Он посмотрел на часы: еще не было двенадцати. Дверь в спальню Танжер оставалась закрытой, музыка кончилась. Он бесцельно прошелся по комнате, поглядел на корешки «Тинтинов», на аккуратно стоящие рядком книги, открытку с видом Антверпена, серебряный кубок, фотографию в рамке. Мы уже упоминали, что Кой был не слишком умен и сам знал об этом, а сейчас еще и пребывал в смятении чувств из-за Танжер Сото. Однако он обладал тем особым чувством юмора, которое дает возможность с полной естественностью смеяться над собой и собственной глупостью, – этакий средиземноморский фатализм: не догонишь, так согреешься. Это отношение к себе мешало ему делать те глупости, которые на его месте сделал бы другой человек. Кроме того, привычка наблюдать, искать знаки в небе, на море, на экране радара, а затем их интерпретировать развила в нем определенное чутье, тактическую интуицию. И знаки, которые он видел в этой квартире, представлялись ему исполненными смысла. Вроде бы они рассказывали о жизни ясной, как четкая, сплошная – без сбоев и пробелов – линия. Но кое-что в этом жилье, как и хрупкость его владелицы, наводило на мысль о верхушке айсберга и вызывало нежность. Вразрез с ее поведением, словами и теми маневрами, которые она предпринимала для достижения цели, шли почти незаметные мелочи – в деталях обстановки, в ее обманчивом хладнокровии, во всех тех ситуациях, когда Кой оказывался свидетелем, действующим лицом или жертвой, – и эти мелочи говорили об отсутствии расчета. Они не существовали в отдельности, они были частью ее реальной жизни, во многом укорененной в прошлом, в воспоминаниях – не проявленных, но служащих опорой всей конструкции. Из рамки на стене улыбалась девочка, защищенная крепким объятием загорелого мужчины в белой рубашке; и в этой улыбке Кой видел те ее улыбки, которые знал, и даже те, что таили угрозу, но он видел и отличие – свежесть и непосредственность, ныне ушедшие. В той, давней улыбке было столько света, сияния, столько еще не открытых жизненных перспектив и дорог, столько будущего и вполне вероятного счастья. На фотографии она улыбалась словно впервые – как первый человек, проснувшийся в первое утро после творения и увидевший только что созданный мир, в котором все начинается от нулевого меридиана и нет еще ни мобильных телефонов, ни загрязнения морей, ни вируса СПИДа, ни японских туристов, ни полиции.
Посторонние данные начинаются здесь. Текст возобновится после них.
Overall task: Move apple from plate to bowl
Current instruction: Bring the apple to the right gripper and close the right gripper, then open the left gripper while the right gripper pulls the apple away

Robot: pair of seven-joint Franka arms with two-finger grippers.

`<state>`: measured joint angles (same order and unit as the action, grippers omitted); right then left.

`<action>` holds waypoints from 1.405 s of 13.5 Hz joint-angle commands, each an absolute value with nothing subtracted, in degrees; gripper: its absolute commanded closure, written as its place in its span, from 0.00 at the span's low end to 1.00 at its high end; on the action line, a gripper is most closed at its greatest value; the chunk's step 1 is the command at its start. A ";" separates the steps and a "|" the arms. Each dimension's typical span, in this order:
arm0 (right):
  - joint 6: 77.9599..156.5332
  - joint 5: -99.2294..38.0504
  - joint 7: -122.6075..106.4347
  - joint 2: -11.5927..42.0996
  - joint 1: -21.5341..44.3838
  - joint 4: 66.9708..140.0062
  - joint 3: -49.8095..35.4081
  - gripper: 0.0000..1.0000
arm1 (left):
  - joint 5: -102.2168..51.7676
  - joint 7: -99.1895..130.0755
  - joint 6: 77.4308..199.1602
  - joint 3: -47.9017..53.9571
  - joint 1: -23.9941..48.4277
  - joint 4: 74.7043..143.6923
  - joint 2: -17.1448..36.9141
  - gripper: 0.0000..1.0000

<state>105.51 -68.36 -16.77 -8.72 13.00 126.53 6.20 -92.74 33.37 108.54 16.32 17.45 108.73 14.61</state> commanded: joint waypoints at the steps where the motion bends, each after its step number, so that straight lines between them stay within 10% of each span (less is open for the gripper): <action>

«В этом-то все и дело – я тоже так когда-то улыбался, – подумал он. – И все эти мелочи – кубок с вмятиной, фотография на стене – лишь обломки крушения той улыбки». При этой мысли внутри у него словно что-то заплакало; будто давно умолкнувшая музыка, соскользнув вниз, увлажнила его душу. Он понял, насколько беззащитен сам, словно это он, а не Танжер улыбался на той фотографии рядом с мужчиной в белой рубашке. Никто никогда никого защитить не может. Он узнал на фотографии себя и почувствовал свое сиротство, одиночество, тоску и ярость. Сначала отчаянное одиночество хлынуло из груди, подкатило к горлу, к глазам, потом перешло в чистую, бешеную ярость. Он посмотрел на ковер, где утром лежал Зас, поднял голову и увидел на столе разорванную пополам карточку Нино Палермо. Кой постоял минуту, взглянул на часы, соединил разорванные куски и набрал номер. Набирал не торопясь и вскоре услышал голос охотника за сокровищами. Тот сидел в баре отеля и, конечно же, был бы рад увидеть Коя через четверть часа.
Портье в форме подозрительно разглядывал белые теннисные туфли, мятые джинсы и морскую тужурку Коя, пока тот через двойные стеклянные двери входил в холл «Паласа». Кой здесь никогда не был и, поднявшись по ступенькам, пройдя по коврам и белому мрамору, остановился в нерешительности. Справа висел старинный гобелен, слева был вход в бар. Он дошел до центральной ротонды и снова остановился под колоннами, окружавшими бар. Где-то в глубине невидимый пианист играл «Камбалаче», но музыку заглушал невнятный говор посетителей. Было поздно, но почти все столики и диваны были заняты хорошо одетой публикой – мужчины в пиджаках и галстуках, привлекательные женщины в драгоценностях; безупречные официанты двигались бесшумно. На тележке в ведерках со льдом охлаждалось несколько бутылок шампанского. «Очень элегантно и пристойно, – подумал Кой. – Ну прямо как в кино».